2. I found a template on Volusion that is close to what i need, but i need to change the homepage. It is better to hire some one to create me a whole new site. or have the designer just change the homepage?

3. do you have to pay anything to open a merchant account. 

4. how safe is it to hire a web desinger on craigslist, instead of going throw a agency or company?

5. is updateing and hosting a site the same thing?

6. for someone that knows nothing about html, or web design, what is the best web builder that will let me personize with the "click and drag feature"

7.


----------



## losttrail (Apr 11, 2011)

I have a couple of websites. One of them is a by volusion. They are constantly doing upgrades, have 24/7 support and they have been easy to work with..


----------



## Carmenrt (Feb 26, 2012)

I am also new to the whole website building world......I used GODADDYS hosting and website builder, its not bad priced and I have unlimited support 24/7....Its been pretty easy to build my site, which will be up and running in the next few weeks.....the site builder is called Website tonight......there is also one called Wordpress.......its a little more tedious! Its all about trial and error!


----------



## printkeg (Jan 6, 2011)

*1. what is the simpliest web builder for someone that doesn't know HTML*
This depends on if you want a software, web-based solution and if you need e-commerce. 

*2. I found a template on Volusion that is close to what i need, but i need to change the homepage. It is better to hire some one to create me a whole new site. or have the designer just change the homepage?*
Just have the designer change the home page for you. I believe Volusion offers customizable HTML that the designer can work with.

*3. do you have to pay anything to open a merchant account. *
Yep. The good news is that Volusion offers a total merchant package.

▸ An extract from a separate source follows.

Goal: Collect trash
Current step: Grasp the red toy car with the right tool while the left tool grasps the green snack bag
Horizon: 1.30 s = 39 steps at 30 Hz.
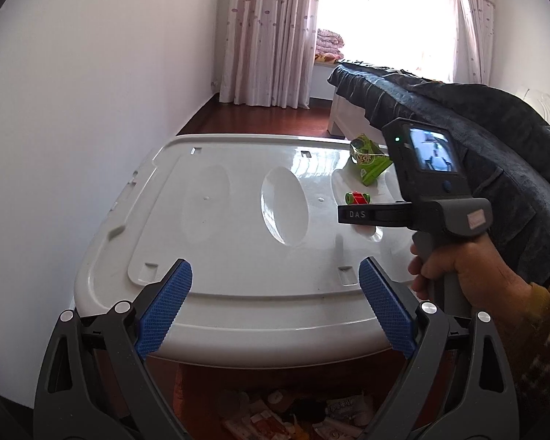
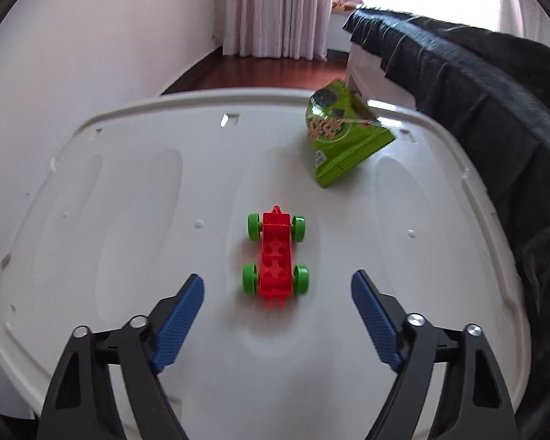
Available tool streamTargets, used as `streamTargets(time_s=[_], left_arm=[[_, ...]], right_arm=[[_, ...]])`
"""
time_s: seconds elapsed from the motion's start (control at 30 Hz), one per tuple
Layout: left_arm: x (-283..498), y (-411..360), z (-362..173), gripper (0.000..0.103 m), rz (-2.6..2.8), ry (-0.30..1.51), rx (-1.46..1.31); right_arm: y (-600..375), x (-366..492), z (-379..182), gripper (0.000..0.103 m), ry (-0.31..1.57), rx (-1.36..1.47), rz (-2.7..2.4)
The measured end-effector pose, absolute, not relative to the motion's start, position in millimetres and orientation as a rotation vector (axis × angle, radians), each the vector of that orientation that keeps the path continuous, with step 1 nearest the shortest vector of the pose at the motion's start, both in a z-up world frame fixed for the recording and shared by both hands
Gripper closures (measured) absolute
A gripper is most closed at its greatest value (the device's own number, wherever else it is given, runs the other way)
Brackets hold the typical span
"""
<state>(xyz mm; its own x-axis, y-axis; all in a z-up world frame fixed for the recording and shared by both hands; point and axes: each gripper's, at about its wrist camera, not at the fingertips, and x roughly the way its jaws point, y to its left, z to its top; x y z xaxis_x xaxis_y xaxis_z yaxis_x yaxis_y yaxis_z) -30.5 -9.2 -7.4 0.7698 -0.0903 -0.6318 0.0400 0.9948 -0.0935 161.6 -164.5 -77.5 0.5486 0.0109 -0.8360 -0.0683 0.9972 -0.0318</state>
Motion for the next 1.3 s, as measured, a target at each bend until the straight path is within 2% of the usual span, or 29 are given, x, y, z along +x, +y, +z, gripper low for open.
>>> streamTargets(time_s=[0.1, 0.17, 0.23, 0.3, 0.37, 0.7, 0.9, 1.3], left_arm=[[-30, -6, -11, 0.013, -0.071, 0.699, -0.086], [-29, -4, -13, 0.013, -0.072, 0.705, -0.093], [-29, -2, -16, 0.013, -0.073, 0.712, -0.105], [-28, -2, -18, 0.013, -0.073, 0.72, -0.111], [-28, -1, -18, 0.013, -0.075, 0.724, -0.115], [-27, 4, -17, 0.013, -0.068, 0.718, -0.131], [-16, -1, -12, 0.013, -0.102, 0.724, -0.155], [119, -85, 6, 0.013, -0.231, 0.754, -0.16]], right_arm=[[-163, 173, -90, 0.04, 1.038, -0.053, 0.06], [-163, 175, -92, 0.04, 1.042, -0.044, 0.066], [-163, 178, -93, 0.045, 1.049, -0.033, 0.077], [-163, 183, -93, 0.058, 1.061, -0.019, 0.097], [-162, 184, -92, 0.063, 1.072, -0.009, 0.125], [-160, 168, -83, 0.064, 1.04, -0.065, 0.156], [-174, 142, -49, 0.064, 0.966, -0.075, 0.181], [-288, 102, 26, 0.064, 0.818, -0.057, 0.045]])
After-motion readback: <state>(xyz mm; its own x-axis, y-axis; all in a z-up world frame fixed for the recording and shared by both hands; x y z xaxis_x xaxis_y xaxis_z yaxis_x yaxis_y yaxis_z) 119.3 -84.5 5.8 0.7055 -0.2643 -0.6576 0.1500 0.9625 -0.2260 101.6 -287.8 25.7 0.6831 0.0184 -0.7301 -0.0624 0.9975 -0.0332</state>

*4. how safe is it to hire a web desinger on craigslist, instead of going throw a agency or company?*
I wouldn't recommend this, but if you move forward with hiring someone from Craig's list, I'd love to hear about your experience.

*5. is updateing and hosting a site the same thing?*
Nope. You store your website's files with a host so the world can see you (in a nutshell) and updating is when you make any changes to your actual website.

*6. for someone that knows nothing about html, or web design, what is the best web builder that will let me personize with the "click and drag feature"*
Go back to question #1.


----------



## wearelove (Mar 10, 2012)

Hey mate!

The easiest way to get going is to use a hosted eCommerce platform if you want to sell online.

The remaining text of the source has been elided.